In an interview with Billie Flynn, this ability to adjust the scale proves to be important, perhaps for the very reasons Furness, Adams and others conceived of the “supercockpit” in the first place. The anecdote shared by Lockheed Martin’s F-35 test pilot also says a lot about what lies at the heart of our discussion – our collective accomplishments that go into the design of these advanced fighter aircraft. I asked Billie if he believes his experiences flying the CF-18A-D Hornets, all models of the F-16 Fighting Falcon, the Eurofighter Typhoon and all three variants of the F-35 Lightning II show us we have achieved the supercockpit envisaged by men like Furness and Adam long ago.

Lockheed Martin Senior F-35 Test Pilot LCol Billie Flynn (Ret’d), RCAF. Photo: Billie Flynn.

He replied with an anecdote.

“I was invited to an air show in Finland, not long ago, and a reporter’s questions seemed to encourage me to reflect on my early Hornet experiences, which I had first flown 36 years earlier. A much younger USAF F-35 pilot from Hill Air Force Base was next in line. In response to a similar question he said, ‘I don’t know anything about that guy there,’ pointing to me, ‘but I’ve flown the F-35 for the past two years on squadron. I’m 27 years old.’ Thereafter, he pretty much discounted my entire experiences, labelling me a 4th gen baby.
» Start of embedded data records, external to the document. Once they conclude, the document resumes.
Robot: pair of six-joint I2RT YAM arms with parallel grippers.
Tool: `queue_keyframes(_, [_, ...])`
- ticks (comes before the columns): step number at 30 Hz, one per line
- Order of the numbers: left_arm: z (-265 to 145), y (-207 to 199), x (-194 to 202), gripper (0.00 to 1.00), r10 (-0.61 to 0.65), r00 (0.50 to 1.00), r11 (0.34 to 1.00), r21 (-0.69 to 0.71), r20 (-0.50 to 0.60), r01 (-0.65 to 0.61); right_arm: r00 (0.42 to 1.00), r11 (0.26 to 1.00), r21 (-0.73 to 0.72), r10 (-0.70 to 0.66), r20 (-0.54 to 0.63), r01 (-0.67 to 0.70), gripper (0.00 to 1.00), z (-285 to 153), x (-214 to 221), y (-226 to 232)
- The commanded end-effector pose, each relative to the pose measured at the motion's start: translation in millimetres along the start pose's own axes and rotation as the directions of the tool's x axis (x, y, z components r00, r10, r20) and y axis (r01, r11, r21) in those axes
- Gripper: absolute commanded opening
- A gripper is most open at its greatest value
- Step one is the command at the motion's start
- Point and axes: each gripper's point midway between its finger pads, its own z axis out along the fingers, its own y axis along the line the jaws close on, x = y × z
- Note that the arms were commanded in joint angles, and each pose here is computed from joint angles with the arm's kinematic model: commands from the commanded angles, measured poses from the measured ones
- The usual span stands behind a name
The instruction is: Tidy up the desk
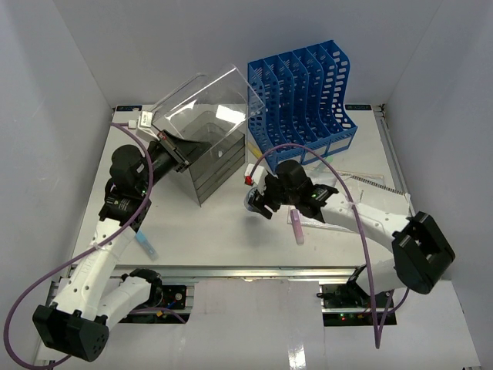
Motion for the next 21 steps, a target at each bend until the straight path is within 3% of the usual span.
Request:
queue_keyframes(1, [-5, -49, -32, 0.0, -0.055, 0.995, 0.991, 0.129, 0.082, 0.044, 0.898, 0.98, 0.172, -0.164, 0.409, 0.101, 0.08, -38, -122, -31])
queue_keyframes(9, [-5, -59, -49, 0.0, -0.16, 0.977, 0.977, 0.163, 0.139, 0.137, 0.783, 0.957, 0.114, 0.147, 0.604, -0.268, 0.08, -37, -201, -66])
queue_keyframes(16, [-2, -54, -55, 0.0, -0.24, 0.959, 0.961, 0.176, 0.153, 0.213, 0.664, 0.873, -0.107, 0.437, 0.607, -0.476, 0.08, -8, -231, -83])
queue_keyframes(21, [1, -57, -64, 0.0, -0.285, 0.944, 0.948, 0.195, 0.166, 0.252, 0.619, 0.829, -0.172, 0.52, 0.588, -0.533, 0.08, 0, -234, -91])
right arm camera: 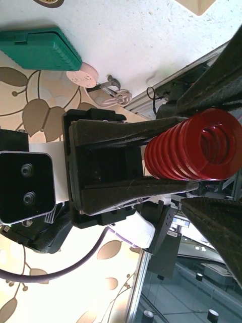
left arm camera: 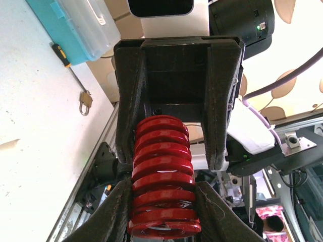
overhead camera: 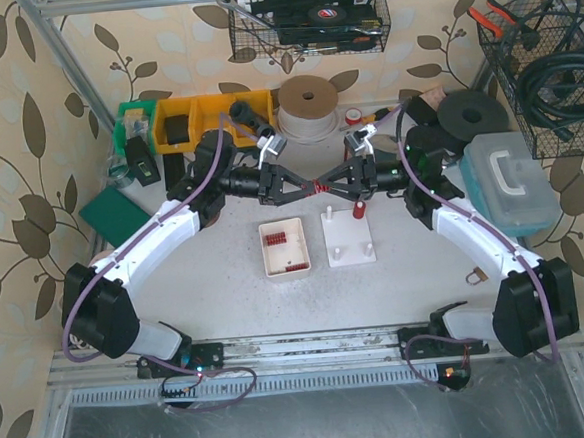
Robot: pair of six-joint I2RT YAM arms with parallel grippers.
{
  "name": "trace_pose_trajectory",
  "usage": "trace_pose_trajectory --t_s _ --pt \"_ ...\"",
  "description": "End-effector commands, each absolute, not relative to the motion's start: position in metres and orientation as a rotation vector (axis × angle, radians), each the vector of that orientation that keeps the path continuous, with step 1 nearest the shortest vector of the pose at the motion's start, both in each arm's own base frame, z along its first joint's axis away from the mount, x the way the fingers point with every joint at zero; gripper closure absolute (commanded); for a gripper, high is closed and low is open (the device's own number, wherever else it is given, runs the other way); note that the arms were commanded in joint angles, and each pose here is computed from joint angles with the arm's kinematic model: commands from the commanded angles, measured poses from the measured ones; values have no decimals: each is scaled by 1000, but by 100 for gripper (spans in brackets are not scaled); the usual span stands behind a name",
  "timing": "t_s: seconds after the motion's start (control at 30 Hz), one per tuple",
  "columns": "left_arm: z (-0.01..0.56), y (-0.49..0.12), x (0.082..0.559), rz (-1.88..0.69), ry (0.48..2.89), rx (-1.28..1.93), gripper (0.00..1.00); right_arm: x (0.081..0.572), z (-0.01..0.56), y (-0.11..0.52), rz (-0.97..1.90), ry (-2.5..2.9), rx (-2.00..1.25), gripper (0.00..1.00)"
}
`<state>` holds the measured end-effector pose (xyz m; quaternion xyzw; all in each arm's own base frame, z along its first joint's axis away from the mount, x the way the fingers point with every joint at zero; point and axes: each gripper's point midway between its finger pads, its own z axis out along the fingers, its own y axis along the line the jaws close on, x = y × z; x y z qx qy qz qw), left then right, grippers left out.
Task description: Install the large spring
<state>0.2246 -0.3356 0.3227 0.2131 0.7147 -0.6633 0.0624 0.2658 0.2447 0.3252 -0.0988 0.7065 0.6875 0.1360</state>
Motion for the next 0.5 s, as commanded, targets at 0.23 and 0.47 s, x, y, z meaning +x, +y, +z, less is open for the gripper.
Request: trace_pose_trajectory --t_s 0.23,0.47 --pt "351 -336 219 -2005 2046 759 100 259 347 245 1980 1993 -396 58" --pt "349 -336 220 -1990 2054 759 100 259 342 246 1956 2021 -395 83"
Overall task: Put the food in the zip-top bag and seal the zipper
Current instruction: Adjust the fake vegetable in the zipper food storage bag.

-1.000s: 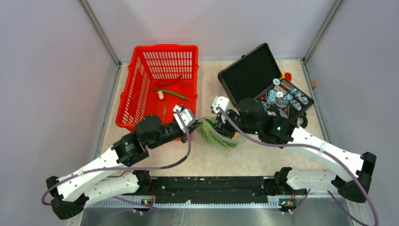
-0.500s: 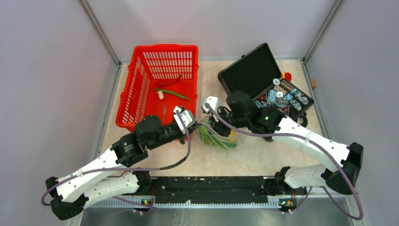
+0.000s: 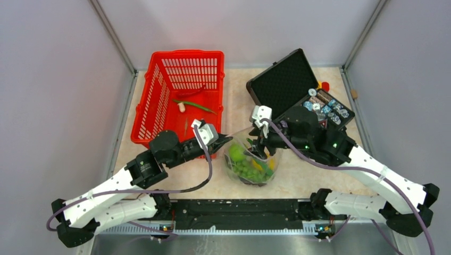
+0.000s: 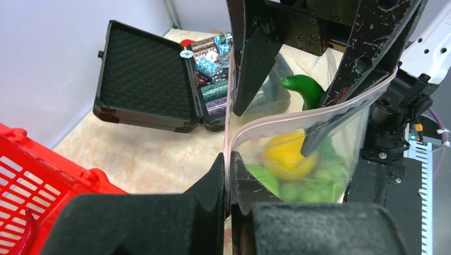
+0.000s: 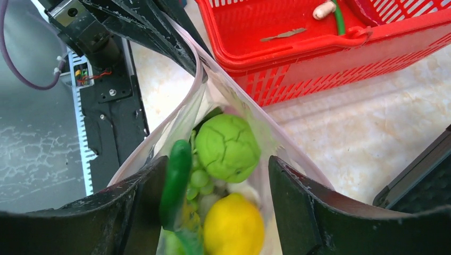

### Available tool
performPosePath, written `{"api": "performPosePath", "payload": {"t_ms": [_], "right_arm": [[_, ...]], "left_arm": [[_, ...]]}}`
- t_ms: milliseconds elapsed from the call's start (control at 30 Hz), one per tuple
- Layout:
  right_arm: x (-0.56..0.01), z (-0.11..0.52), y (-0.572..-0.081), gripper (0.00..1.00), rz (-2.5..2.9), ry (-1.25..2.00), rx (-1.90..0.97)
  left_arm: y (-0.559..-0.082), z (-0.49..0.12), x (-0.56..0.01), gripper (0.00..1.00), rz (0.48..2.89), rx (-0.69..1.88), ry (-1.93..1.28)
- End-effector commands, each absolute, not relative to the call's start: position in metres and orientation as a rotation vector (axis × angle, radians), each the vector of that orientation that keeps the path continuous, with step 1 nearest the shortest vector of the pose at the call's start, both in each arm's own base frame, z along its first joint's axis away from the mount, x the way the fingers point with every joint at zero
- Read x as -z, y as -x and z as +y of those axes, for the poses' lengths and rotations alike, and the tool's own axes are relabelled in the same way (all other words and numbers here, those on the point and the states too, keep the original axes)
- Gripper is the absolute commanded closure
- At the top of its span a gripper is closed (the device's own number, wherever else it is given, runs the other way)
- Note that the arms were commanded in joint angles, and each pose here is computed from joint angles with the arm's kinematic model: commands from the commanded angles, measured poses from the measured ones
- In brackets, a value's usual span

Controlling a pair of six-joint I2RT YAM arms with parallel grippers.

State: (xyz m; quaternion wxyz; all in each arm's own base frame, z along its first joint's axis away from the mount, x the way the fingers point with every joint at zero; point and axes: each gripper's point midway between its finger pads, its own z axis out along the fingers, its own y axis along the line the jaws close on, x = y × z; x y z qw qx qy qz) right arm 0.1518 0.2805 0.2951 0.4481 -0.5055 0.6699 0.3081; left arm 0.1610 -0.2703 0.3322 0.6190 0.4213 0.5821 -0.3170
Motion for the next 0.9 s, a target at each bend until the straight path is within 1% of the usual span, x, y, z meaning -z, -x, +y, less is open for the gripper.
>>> {"api": "performPosePath", "payload": {"t_ms": [0,33,133,200,367,433,500,567,600,700,733,767,867], "right_arm": [[-0.320,0.271,-0.151,0.32,1.627,1.177,-0.766],[-0.322,0.271,-0.150,0.32,1.621,1.170,-0.773],[-0.326,0.271,-0.148,0.37,1.612,1.159,-0.795],[-0.324,0.269,-0.149,0.38,1.626,1.150,-0.779],[-0.334,0.265,-0.164,0.31,1.654,1.011,-0.745],[-0.337,0.267,-0.170,0.31,1.667,0.960,-0.745],[-0.339,0.264,-0.179,0.36,1.695,0.891,-0.714],[-0.341,0.258,-0.185,0.45,1.722,0.837,-0.678],[-0.341,0.257,-0.184,0.48,1.724,0.851,-0.678],[-0.332,0.256,-0.172,0.50,1.767,0.945,-0.691],[-0.330,0.255,-0.170,0.47,1.782,0.955,-0.687],[-0.328,0.253,-0.167,0.47,1.795,0.967,-0.691],[-0.327,0.253,-0.160,0.49,1.797,0.991,-0.718]], "left_arm": [[-0.172,-0.259,-0.392,1.00,1.203,0.698,-0.826],[-0.172,-0.260,-0.391,1.00,1.205,0.699,-0.828],[-0.172,-0.261,-0.390,1.00,1.206,0.709,-0.827],[-0.171,-0.261,-0.391,1.00,1.201,0.717,-0.827],[-0.168,-0.265,-0.392,1.00,1.195,0.741,-0.838],[-0.168,-0.269,-0.388,1.00,1.211,0.758,-0.840],[-0.170,-0.272,-0.384,1.00,1.237,0.772,-0.830],[-0.171,-0.275,-0.387,1.00,1.236,0.788,-0.812],[-0.172,-0.275,-0.388,1.00,1.233,0.794,-0.798],[-0.175,-0.276,-0.390,1.00,1.233,0.796,-0.776],[-0.176,-0.277,-0.390,1.00,1.236,0.793,-0.777],[-0.177,-0.277,-0.390,1.00,1.239,0.791,-0.776],[-0.178,-0.280,-0.389,1.00,1.239,0.793,-0.781]]}}
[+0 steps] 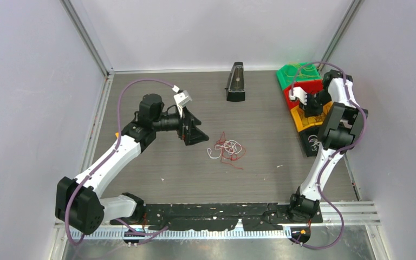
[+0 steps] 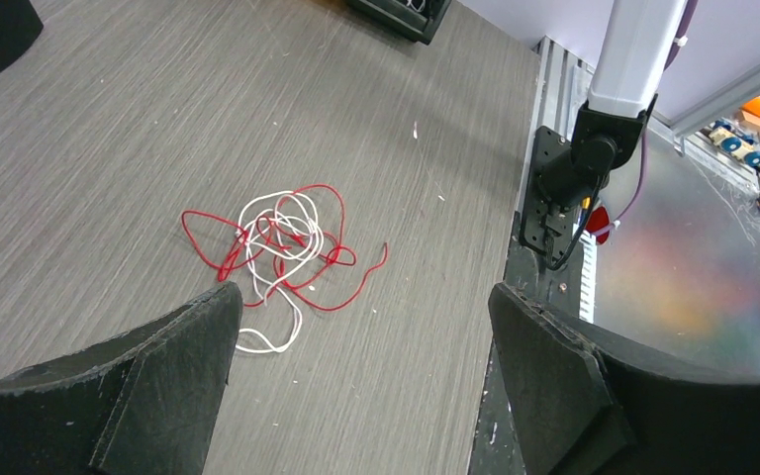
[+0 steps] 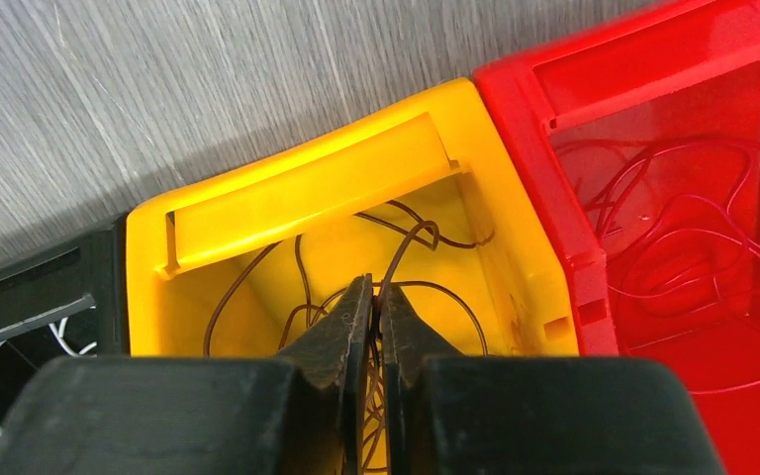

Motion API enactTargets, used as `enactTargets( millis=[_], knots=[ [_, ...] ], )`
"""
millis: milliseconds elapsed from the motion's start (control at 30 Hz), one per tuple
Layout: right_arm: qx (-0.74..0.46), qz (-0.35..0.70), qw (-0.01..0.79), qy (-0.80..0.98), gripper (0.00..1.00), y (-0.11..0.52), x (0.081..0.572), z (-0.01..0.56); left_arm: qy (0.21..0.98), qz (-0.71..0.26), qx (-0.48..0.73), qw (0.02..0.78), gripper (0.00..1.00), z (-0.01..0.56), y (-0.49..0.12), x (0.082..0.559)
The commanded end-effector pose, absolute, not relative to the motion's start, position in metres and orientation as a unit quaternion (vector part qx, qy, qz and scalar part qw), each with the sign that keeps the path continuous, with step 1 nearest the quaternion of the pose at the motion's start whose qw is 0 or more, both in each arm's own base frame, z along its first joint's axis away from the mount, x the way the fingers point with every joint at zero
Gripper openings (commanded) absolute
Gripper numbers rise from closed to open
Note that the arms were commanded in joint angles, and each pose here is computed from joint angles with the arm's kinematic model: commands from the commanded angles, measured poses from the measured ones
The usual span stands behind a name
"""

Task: Untangle the cables

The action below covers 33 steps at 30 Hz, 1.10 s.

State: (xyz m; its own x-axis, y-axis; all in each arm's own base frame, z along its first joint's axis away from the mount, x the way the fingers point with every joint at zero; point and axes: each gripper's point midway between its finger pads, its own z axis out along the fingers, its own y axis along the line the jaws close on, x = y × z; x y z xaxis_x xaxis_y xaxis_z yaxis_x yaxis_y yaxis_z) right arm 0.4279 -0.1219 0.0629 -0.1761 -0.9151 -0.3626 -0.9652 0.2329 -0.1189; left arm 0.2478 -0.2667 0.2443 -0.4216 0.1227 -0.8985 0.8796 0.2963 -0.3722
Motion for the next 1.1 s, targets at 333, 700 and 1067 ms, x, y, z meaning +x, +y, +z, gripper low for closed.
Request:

The point is this younger generation has a real appetite for the enormous bandwidth of information we can feed them. They are gamers – they love this stuff. When we ask, what we can do to satiate their appetites, and really push the envelope of their cognitive capabilities, the answer comes in the form of the helmet F-35 pilot wears. It also comes from the displays offered to them in a cockpit completely cleaned out of all the needles, dials and other displays that today would be considered a real waste of time, and in some respects serious distractions.

“The F-35 HMD works every single time; it allows them to see everything they need to see, in and out of the cockpit. And the screen – that one big touchscreen – can easily share tons of data. You can put hundreds of different symbols for air-to-air, air-to-ground, and electronic order of battle tasks on the screen. Early in the design and testing process, we planned for certain numbers of symbols for each task in the air. However, after fielding the F-35, we discovered that the users wanted to double up the number of symbols that they could have displayed because these young kids had the appetite and the capacity to take in and see way more than I would have imagined. Can we do better, with this “supercockpit?” Possibly. Why do we need to populate heads-down screens with ‘domestic’ displays such as engine instruments, fuel indicators, weapons loads, when that could all be automated and monitored by the airplane itself and everything else could be projected on my HMD? We can always work on ramping up the computer power – make it even faster than it is. We can then improve incrementally the sensors and their spectrums. We can also work on fusion, making it better and better each time.

“Do we have a super cockpit? Boy, I believe that we are there. I have to believe when you watch what men and women do in the F-35 now, that we really understand this next generation, in terms of what we intended for the pilot to do.”